The campaign was tagged with #BendTheRules and ran across social media channels.
However, one Vine video from Robby Ayala became a viral hit, with more than 10 million views. This video shows him watching a girl use her HP tablet and then allowing him to think his regular computer can fold as well. He ends up breaking it.
Then, 180LA quickly pivoted to capitalize on this viral success by developing a traditional TV spot. There was no original intention to make a TV ad out of Vines, but seeing the success of the online campaign sparked the idea of expanding the campaign’s reach through TV, say 180LA executives.
Transforming the videos to a traditional TV spot was conducted in a compressed time frame.

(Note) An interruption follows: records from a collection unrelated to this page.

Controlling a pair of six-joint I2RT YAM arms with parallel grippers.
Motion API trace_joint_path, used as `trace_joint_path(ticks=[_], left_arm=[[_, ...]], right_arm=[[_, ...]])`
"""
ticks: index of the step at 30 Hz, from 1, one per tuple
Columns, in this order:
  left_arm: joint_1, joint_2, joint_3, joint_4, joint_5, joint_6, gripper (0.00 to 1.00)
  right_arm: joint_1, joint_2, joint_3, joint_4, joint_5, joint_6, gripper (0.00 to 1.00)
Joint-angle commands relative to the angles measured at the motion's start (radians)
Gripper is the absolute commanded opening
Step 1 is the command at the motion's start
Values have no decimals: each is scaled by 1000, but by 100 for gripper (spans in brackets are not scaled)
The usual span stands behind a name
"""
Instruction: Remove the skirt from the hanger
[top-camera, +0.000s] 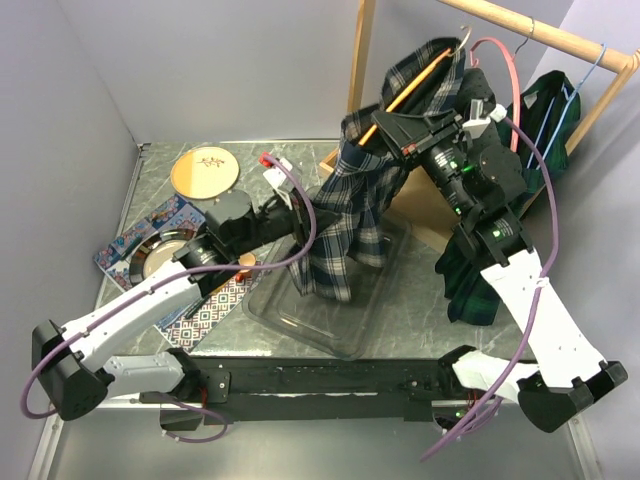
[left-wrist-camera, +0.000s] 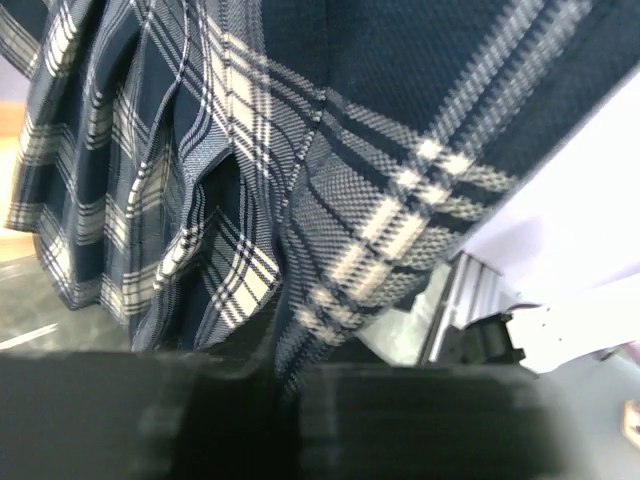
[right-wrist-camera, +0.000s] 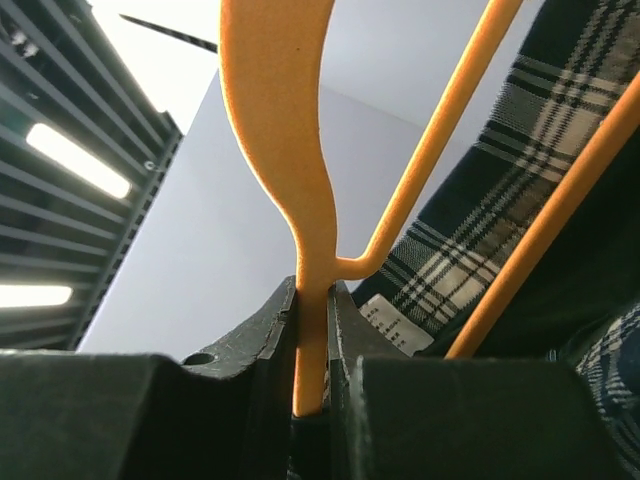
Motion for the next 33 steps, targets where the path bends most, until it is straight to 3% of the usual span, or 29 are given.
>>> trace_joint_path(ticks=[1,13,27,33], left_arm=[[-18,-41,9,-47,-77,16,1],[-20,-380,-212,-216,-356,7,1],[-20,-431,-152,-359,-540,-28,1],[-20,-528,-184,-327,-560,-42,1]], right_arm=[[-5,-49,46,136,30,-30,0],[-89,-8,221,101,-14,57,0],[-147,-49,238,144,-240,189,0],[-192,-63,238,176,-361,260,0]])
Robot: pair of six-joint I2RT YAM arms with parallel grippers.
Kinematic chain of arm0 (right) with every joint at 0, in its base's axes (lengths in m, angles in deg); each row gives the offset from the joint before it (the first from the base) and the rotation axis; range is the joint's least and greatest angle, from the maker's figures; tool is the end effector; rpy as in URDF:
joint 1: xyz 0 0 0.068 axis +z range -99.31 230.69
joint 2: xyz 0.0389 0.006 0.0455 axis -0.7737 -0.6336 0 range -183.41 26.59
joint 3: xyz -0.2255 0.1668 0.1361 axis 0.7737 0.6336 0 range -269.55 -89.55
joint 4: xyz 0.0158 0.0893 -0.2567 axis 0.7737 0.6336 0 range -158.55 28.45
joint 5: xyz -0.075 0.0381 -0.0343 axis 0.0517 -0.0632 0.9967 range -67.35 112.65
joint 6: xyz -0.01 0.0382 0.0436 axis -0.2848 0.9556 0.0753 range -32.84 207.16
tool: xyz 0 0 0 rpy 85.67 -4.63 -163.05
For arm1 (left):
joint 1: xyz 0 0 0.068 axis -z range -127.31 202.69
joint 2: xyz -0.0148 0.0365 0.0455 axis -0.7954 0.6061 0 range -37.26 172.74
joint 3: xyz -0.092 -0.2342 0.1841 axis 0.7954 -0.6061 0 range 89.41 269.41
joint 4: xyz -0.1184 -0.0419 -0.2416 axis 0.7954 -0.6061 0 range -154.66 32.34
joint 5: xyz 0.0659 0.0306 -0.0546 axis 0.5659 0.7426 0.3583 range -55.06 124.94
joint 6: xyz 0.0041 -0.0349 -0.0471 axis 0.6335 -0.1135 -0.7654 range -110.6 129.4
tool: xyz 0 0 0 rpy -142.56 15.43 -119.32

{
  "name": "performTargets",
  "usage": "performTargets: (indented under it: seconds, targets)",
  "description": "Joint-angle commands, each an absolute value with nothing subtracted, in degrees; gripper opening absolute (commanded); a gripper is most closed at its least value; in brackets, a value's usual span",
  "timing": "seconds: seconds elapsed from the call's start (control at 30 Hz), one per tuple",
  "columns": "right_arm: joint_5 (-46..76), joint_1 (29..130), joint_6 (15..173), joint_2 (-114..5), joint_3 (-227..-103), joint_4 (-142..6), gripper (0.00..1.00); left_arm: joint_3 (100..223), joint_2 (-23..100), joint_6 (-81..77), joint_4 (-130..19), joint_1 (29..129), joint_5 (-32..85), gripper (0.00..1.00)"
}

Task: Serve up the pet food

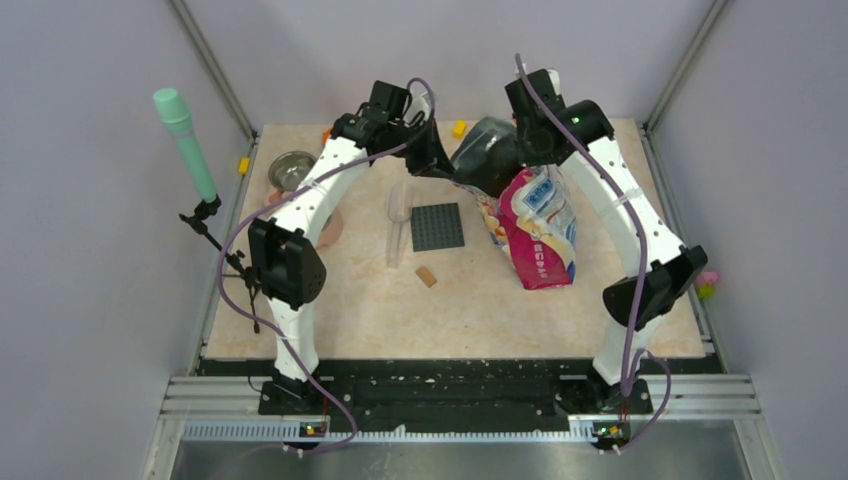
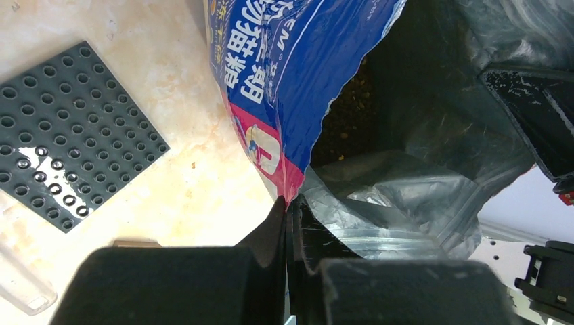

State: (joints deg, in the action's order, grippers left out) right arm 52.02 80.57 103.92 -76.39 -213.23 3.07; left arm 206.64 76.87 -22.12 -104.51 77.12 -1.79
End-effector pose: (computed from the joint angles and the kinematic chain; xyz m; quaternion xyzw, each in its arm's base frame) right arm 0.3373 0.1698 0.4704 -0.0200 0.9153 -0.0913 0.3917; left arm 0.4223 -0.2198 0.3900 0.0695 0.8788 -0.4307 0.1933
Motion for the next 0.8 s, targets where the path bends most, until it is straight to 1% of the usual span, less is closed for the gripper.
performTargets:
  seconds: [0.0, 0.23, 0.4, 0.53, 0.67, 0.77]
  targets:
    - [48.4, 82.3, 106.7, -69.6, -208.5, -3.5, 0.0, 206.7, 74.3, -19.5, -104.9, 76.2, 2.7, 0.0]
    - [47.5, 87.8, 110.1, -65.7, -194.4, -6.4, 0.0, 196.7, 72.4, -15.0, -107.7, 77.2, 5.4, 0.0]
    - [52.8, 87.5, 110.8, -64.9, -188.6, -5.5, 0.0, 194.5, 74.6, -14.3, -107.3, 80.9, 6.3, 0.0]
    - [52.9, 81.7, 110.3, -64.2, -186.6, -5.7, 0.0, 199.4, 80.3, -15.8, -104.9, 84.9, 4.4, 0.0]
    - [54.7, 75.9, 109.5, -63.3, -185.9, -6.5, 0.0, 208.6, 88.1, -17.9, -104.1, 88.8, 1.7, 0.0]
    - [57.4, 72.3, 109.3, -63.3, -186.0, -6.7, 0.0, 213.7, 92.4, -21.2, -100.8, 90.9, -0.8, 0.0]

After the video was originally posted July 16, 180LA developed a concept, produced a 30-second spot, and posted online August 8th that began airing August 11th.
The Connected ad is the first TV ad made entirely in the setting of Vine. The ad links each Vine personality as the x360 tablet computer bends and travels through each individual's video in a choreographed continuum, all set within the Vine user experience. "For a campaign called ‘Bend The Rules’ we thought ‘let’s really do it,’” says Gelner. “We took a digital execution and brought it to TV. You usually see it the other way around."